Hmmm.. I can’t tell if that thing on the right looks like a cloud or a turd. Probably the latter. I’ll skip the ASCII “art” next time.

But is that really enough? Ever since “hurricane” Sandy I’ve been worried about losing both FiOS and Optimum simultaneously. It’s never happened due to a coincidence of network failures on both providers, but it’s a different story if a tree takes out the lines.

Enter Sprint. Many years ago, I configured a Netgear 6100D from Sprint to act as an emergency failover (and backdoor) so some things would stay up and running in the event of a failure. But lately I started thinking about the scenario of a core router failure.

Now, I should point out that, aside from misconfiguration oopsies on my end, I’ve never had a complete failure of both core routers.

Nonetheless, wouldn’t it be better to have yet another router — sorta seperate from the other two — in case they go down for whatever reason? And wouldn’t it be yet better if that new router wasn’t reliant on the Optimum and FiOS lines? And wouldn’t it be even superer betterer if the new router also had two independent internet connections?

Yes.

This isn’t as costly as it sounds, btw. My routers are just commodity hardware (right now they all happen to be Dell T110 II chassis with a bunch of NICs giving 12 ports per router).

The Sprint connection costs ~$15/mo (after taxes and fees) for 1GB per month (more than enough for the veritable trickle of pings that run through it on a regular basis).

And it was cheap enough for me to add a second cell connection via T-Mobile’s network, because I have Google Fi (aka Project Fi) which provides free “data only” SIMs that operate on TMo. (Note that a full Fi phone will choose the best connection amongst TMo, Sprint, and Something Cellular.) The “data only” SIM shares its allowance with my regualr Fi user account, so the cost there is negligible.
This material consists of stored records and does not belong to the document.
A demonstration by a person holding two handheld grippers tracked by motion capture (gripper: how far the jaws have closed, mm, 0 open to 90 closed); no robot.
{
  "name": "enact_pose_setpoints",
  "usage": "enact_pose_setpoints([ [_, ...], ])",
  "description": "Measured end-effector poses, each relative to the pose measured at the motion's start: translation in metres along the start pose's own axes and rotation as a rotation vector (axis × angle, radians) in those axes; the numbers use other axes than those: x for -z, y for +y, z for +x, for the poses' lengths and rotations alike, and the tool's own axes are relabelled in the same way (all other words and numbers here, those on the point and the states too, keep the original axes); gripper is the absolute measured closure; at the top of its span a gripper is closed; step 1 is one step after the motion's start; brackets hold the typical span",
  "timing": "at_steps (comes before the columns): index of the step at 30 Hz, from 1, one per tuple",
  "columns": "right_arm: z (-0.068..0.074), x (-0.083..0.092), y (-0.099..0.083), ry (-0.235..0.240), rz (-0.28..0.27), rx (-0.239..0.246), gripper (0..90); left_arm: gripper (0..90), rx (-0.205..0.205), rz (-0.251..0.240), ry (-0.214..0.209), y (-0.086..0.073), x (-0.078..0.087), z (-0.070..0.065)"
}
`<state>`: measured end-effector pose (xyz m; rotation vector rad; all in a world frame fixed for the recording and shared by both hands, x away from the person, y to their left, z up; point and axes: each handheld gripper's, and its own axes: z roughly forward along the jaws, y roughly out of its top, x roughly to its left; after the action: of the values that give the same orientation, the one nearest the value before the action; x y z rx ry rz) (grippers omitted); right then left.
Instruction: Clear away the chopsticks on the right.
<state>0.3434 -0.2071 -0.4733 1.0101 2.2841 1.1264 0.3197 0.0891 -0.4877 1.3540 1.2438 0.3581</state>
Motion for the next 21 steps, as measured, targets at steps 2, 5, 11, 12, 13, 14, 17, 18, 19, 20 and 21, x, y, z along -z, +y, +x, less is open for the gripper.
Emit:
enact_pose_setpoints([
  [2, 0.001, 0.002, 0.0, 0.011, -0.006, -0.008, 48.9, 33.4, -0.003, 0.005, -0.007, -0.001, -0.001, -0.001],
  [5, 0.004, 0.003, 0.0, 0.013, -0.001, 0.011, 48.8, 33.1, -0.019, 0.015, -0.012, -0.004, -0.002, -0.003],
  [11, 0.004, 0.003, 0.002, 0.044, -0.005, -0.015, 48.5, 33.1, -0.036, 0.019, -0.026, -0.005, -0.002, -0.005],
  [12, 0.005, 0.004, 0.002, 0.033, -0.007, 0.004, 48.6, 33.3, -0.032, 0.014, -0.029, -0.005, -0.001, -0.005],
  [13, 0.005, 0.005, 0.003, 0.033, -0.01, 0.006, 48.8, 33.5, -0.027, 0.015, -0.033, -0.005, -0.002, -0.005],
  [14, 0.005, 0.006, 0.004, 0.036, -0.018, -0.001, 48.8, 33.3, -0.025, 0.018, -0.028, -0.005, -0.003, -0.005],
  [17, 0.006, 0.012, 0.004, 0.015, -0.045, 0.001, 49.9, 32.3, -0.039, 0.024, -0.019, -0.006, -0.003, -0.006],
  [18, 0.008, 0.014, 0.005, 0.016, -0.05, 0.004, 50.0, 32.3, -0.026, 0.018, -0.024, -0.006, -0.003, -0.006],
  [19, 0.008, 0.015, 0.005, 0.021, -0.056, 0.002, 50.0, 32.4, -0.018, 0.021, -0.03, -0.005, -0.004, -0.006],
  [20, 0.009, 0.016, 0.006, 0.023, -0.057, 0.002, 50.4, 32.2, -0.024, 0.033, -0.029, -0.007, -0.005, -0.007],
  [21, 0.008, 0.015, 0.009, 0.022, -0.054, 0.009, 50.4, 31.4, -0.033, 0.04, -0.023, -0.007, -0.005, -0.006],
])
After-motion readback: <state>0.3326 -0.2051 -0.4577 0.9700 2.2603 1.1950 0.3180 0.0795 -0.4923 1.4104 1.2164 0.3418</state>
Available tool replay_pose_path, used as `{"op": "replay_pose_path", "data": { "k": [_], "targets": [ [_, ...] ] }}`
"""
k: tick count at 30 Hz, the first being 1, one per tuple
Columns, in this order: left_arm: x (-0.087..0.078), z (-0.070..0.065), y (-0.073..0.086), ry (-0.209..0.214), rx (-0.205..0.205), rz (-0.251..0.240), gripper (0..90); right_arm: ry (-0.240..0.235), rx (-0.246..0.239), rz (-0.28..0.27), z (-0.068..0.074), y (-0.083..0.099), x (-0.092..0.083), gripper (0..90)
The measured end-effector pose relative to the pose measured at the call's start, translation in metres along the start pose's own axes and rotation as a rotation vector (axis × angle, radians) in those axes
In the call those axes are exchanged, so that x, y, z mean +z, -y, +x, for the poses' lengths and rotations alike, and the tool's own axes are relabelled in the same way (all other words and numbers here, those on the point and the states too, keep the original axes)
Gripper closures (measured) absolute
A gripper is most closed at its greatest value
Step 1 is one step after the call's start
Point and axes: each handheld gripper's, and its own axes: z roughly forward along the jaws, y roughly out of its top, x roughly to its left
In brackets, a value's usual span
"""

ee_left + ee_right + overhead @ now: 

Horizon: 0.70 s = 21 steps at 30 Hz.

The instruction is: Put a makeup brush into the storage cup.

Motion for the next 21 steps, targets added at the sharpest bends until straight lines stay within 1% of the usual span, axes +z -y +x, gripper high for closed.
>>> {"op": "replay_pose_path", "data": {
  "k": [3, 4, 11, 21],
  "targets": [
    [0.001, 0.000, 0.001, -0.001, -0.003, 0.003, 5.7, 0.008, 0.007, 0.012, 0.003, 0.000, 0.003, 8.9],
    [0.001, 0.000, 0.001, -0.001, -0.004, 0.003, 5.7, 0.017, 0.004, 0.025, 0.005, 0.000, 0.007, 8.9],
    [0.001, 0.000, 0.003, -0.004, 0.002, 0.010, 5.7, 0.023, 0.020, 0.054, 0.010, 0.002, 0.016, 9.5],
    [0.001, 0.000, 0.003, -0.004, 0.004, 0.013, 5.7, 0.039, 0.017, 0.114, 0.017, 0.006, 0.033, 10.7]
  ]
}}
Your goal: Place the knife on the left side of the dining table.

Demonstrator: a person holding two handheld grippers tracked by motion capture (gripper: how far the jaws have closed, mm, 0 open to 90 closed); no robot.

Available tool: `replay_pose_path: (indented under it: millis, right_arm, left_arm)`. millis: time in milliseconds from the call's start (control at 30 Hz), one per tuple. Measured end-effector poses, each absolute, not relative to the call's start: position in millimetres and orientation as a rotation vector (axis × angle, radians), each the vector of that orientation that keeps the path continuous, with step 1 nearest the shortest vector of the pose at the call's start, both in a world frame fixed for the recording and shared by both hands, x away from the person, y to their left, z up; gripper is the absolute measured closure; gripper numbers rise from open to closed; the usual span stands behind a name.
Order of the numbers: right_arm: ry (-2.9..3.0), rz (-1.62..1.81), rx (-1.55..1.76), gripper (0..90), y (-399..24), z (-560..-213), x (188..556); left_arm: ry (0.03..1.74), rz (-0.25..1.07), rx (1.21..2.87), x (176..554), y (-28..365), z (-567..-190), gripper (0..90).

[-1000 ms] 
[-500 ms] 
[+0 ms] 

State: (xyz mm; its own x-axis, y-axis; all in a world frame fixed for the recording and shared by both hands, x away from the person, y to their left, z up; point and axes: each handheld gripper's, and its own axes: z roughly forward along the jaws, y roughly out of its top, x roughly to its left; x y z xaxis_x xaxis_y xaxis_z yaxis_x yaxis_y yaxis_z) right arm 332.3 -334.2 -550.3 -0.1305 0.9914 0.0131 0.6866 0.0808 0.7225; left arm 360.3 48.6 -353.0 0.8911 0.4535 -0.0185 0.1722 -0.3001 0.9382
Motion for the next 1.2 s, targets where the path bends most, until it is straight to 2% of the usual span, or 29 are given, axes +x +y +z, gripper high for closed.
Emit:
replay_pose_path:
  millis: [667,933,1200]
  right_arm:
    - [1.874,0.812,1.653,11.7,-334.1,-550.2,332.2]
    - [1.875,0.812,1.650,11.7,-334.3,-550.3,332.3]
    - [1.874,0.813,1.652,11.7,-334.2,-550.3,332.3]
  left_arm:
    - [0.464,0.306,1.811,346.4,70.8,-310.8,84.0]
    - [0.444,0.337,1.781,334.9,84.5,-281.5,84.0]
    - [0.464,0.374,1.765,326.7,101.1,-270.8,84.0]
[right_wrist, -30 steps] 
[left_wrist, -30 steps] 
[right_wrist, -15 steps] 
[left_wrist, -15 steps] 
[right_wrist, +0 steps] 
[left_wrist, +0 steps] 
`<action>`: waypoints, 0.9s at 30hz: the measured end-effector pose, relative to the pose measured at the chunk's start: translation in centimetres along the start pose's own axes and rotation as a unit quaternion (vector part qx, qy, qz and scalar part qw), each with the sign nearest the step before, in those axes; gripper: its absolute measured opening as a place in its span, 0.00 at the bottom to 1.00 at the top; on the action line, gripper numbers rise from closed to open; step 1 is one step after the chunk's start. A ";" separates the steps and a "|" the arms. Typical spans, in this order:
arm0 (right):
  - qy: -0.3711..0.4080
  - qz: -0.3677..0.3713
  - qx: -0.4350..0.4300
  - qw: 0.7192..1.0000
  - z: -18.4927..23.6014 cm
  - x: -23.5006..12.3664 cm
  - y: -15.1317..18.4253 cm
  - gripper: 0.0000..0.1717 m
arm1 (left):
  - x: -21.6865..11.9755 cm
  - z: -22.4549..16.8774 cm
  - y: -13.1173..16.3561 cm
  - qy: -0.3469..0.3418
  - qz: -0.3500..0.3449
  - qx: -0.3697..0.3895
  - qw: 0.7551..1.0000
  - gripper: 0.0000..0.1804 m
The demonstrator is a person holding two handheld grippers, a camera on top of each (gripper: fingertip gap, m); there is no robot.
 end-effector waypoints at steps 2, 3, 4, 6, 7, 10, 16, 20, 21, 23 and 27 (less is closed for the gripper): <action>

I did, however, purchase a Netgear LB1121 which is a very simple 4G LTE to Ethernet “adapter” (to call it a router would do disservice to actual routers).

Network Diagram or Whatever

To be fair, I think the ASCII diagram was better.

The one thing that might be perplexing about this diagram is the External Backup VPN01 machine in the lower-right.

Perhaps needless to say, the Sprint and TMo connections won’t have static IPs. To make matters worse, they’ll only have one IP each. I did prevously use dynamic DNS with the Sprint device, but the Netgear 6100D is a HUGE pile of shit.*

*The biggest embarassment for the 6100D is that it comes with a telnet interface exposed. Which you can’t turn off. Which has no password. Which lets you view AND EDIT the config files for the entire device. Oh, and did I mention that a config file includes the admin password? IN PLAIN TEXT? Disgusting.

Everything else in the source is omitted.